Conversion from Posterous

I migrated from blogger a few years ago and now I have to move from Posterous. This latest manifestion is running on my own server, written in XQuery on eXist-db. It is a work in progress. The code is on Github.

The conversion has been a bit tricky. Posterous export is rather flawed. The entries are supplied in two formats , HTML and RSS but initially neither was well-formed XML. The XML files lacked namespace declarations although after pointed this out, the XML is now OK. However links to images still point to the posterous site. The HTML points to the images exported but it isn't well-formed either, and the published/draft status is missing. On balance HTML seemed the lesser of two evils so my conversion uses this as its input.

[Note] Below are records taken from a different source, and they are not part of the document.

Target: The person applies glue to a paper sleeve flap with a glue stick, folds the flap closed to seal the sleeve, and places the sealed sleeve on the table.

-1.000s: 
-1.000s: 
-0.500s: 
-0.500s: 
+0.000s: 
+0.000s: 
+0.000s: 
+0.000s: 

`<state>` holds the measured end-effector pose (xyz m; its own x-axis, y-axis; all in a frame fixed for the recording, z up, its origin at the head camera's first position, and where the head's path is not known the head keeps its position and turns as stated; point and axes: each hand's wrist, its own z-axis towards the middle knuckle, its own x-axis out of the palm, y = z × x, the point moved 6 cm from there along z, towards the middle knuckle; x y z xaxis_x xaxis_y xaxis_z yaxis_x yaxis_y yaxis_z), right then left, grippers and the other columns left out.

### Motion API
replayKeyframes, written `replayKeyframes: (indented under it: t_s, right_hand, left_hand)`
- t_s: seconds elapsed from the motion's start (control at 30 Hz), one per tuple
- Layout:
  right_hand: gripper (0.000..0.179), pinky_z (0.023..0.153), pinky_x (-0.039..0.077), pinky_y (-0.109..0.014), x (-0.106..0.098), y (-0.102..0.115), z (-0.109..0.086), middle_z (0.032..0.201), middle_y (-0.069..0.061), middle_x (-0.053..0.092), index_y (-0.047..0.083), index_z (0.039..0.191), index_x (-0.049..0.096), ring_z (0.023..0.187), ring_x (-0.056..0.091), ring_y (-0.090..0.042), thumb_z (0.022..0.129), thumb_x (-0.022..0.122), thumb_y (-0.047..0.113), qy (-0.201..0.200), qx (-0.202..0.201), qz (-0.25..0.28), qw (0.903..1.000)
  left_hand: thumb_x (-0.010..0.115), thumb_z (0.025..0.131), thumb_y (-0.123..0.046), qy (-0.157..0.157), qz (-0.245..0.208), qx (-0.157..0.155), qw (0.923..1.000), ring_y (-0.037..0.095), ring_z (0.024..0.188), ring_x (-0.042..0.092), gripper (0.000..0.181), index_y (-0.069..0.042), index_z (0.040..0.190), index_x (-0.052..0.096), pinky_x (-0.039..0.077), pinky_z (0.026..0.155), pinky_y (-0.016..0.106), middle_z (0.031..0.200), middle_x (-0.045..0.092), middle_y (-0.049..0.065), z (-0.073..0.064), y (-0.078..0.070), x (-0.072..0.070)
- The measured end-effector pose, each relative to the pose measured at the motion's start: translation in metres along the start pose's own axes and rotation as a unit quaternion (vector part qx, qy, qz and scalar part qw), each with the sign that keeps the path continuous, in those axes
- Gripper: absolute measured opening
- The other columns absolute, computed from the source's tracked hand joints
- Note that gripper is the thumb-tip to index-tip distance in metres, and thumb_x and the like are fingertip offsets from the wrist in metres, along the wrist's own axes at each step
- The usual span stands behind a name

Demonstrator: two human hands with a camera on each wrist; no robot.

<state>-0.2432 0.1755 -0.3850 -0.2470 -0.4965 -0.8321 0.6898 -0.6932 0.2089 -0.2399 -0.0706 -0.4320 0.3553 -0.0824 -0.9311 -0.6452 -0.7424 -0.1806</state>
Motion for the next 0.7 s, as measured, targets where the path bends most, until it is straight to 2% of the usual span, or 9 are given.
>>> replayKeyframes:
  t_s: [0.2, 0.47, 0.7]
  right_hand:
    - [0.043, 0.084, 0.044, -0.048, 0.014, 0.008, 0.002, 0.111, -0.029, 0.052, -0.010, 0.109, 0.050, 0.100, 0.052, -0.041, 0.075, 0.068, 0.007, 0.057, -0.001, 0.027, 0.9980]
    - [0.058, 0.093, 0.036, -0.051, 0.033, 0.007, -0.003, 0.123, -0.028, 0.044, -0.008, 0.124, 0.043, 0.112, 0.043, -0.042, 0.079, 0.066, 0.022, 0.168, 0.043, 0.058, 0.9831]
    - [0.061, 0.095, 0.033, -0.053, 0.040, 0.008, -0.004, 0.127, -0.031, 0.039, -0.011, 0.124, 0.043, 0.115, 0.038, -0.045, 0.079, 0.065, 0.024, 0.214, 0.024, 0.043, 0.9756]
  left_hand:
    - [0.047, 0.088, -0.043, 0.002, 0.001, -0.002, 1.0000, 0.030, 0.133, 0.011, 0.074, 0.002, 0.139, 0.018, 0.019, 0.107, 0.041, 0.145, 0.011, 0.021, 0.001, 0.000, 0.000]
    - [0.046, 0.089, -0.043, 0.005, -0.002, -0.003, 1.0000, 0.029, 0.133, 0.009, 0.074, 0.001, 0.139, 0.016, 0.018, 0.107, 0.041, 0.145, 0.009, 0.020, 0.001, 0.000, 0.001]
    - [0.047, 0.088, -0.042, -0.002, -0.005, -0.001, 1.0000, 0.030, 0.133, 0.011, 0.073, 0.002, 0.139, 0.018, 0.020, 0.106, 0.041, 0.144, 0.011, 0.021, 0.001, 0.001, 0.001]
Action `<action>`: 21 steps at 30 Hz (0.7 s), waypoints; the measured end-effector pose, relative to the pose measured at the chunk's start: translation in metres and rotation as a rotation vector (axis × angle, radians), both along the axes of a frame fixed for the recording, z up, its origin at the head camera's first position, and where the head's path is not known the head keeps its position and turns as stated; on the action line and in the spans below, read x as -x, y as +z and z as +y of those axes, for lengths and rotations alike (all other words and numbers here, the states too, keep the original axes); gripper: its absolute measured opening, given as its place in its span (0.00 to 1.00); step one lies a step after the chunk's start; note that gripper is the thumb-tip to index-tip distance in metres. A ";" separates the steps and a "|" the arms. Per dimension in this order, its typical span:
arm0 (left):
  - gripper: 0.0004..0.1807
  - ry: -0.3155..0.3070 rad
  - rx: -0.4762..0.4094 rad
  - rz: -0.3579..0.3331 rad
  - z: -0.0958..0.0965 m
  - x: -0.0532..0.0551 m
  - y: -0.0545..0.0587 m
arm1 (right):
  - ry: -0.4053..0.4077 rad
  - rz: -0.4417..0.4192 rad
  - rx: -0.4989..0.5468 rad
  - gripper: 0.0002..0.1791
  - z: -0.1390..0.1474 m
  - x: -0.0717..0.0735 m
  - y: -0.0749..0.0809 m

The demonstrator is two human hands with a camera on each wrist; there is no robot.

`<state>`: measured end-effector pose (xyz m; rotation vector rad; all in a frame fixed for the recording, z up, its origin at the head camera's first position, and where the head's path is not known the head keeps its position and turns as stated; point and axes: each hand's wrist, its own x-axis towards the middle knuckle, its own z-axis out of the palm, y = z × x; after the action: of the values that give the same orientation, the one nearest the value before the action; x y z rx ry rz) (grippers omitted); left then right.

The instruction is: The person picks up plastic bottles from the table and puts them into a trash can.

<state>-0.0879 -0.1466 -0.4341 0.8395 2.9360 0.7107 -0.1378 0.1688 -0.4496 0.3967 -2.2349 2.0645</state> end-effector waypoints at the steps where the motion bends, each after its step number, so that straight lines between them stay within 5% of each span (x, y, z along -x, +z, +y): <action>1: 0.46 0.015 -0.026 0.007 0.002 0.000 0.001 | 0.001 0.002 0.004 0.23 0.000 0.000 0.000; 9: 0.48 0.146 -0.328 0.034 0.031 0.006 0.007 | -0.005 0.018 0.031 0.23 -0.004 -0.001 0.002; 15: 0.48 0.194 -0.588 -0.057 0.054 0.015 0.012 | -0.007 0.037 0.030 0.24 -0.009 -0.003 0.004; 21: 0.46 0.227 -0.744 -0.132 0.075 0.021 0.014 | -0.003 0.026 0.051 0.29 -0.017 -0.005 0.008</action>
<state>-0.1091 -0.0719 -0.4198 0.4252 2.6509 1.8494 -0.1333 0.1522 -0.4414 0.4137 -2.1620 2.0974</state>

After unzipping the export zip file, I flattened the images, held in year and month subdirectories into a single directory. I similarly flattened the html files. The conversion script reads these files and converts each to an XML file in my blog XML format. During the conversion I can fix some of the HTML. For example, Gist links are converted to the corresponding JavaScript include.

Despite the simple nature of the blog, lacking commenting let alone an editor and with an ugly url, I like the feeling of being in control. Access to the blog feels much easier than in Posterous already. I can also find and begin to repair the alarming number of bad links. It would be interesting to use this data to work out the half-life of a link, ie. how long before there is a 50% chance that it's dead.

One improvement over the Posterous blog is that it has a print stylesheet to clear out all the web furniture - surprising how many blogs aren't printable.

March 20

The server has been updated to exist version 2.0 and has a clean URL now, via Apache mod-rewrite and XQuery scripts.